Problem: Below is a listing; transcribe it exactly but without any images.

Data segment:
-=-=-
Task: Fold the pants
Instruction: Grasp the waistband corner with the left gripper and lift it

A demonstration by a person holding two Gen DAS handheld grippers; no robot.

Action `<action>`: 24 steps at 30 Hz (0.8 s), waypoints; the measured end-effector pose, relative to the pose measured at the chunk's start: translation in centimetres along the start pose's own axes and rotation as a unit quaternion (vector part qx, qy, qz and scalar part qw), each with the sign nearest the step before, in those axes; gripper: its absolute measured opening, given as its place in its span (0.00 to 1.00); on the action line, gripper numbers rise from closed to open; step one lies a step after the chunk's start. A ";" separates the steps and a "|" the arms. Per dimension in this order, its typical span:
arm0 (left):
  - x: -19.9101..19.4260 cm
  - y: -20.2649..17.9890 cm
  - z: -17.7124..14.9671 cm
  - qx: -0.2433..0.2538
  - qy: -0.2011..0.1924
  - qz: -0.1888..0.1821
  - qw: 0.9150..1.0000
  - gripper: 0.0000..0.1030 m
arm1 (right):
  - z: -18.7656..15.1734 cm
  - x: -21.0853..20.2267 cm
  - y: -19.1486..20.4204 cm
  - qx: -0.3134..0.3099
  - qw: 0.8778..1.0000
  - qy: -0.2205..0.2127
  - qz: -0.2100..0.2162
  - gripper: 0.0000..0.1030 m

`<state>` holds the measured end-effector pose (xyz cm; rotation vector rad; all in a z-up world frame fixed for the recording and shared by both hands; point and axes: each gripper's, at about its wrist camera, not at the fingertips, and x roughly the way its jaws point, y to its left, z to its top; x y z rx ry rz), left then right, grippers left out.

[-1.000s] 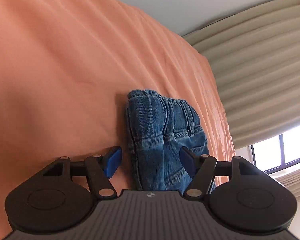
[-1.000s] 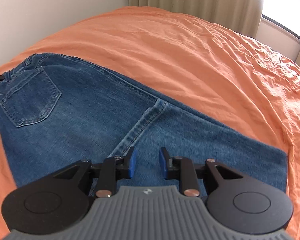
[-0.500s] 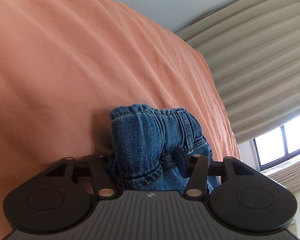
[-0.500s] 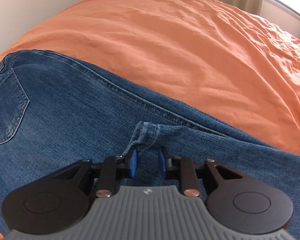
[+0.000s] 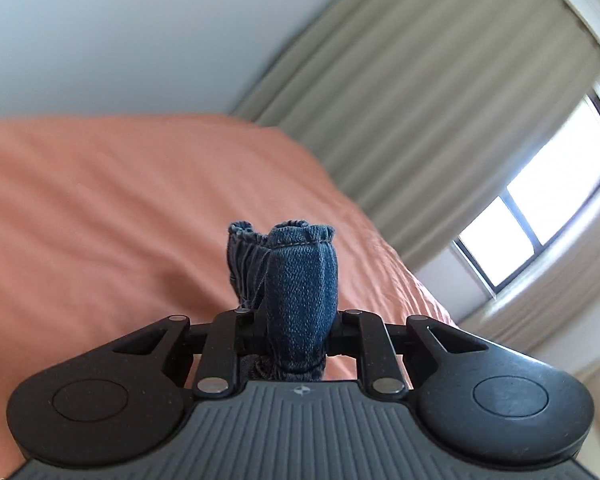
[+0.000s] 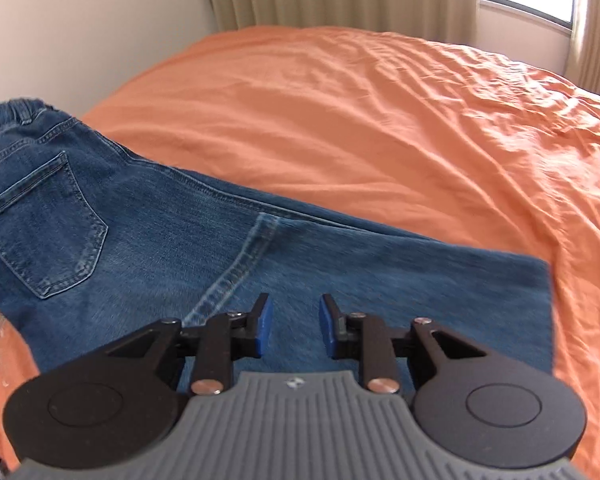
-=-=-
Your solution:
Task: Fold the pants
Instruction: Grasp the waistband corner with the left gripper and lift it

A demonstration by a person holding two Gen DAS handheld grippers; no robot.

Action `<action>`: 24 steps at 30 Hz (0.8 s), waypoints; the measured end-effector pose, relative to the pose measured at the chunk's start: translation in centimetres along the start pose's own axes and rotation as a unit quaternion (vector part qx, qy, qz and scalar part qw), each with the sign nearest the step before, in those axes; gripper: its absolute measured opening, given as its place in its span (0.00 to 1.00); on the action line, gripper numbers rise from closed to open; step one lies a step after the chunk's start. A ";" separates the steps and a "|" the arms. Per dimension in this order, its typical span:
arm0 (left):
  - x: -19.9101..19.4260 cm
  - y: -20.2649..17.9890 cm
  - z: -17.7124..14.9671 cm
  - qx: -0.2433..0.2538
  - qy: -0.2011..0.1924
  - qz: -0.1888..0.1821
  - qw: 0.9150..1.0000
  - gripper: 0.0000..0.1030 m
arm1 (right):
  - z: -18.7656..15.1734 cm
  - x: -21.0853..20.2267 cm
  - y: -19.1486..20.4204 cm
  - qx: -0.3134..0.3099
  - qw: 0.8778..1.0000
  - qy: -0.2205..0.2127
  - qz: -0.2100..0.2162
  - gripper: 0.0000..0.1030 m

`<state>` holds the measured end-effector pose (xyz cm; rotation vector rad; all in a z-up world frame fixed for the recording and shared by both hands; point and axes: each gripper's, at about its wrist camera, not at the fingertips, and x roughly the way its jaws point, y to its left, z to its top; x y z rx ry rz), left then right, grippers left out.

[-1.000s] 
[-1.000s] 
[-0.500s] 
[-0.500s] 
[+0.000s] 
[+0.000s] 

The exercise has been finished.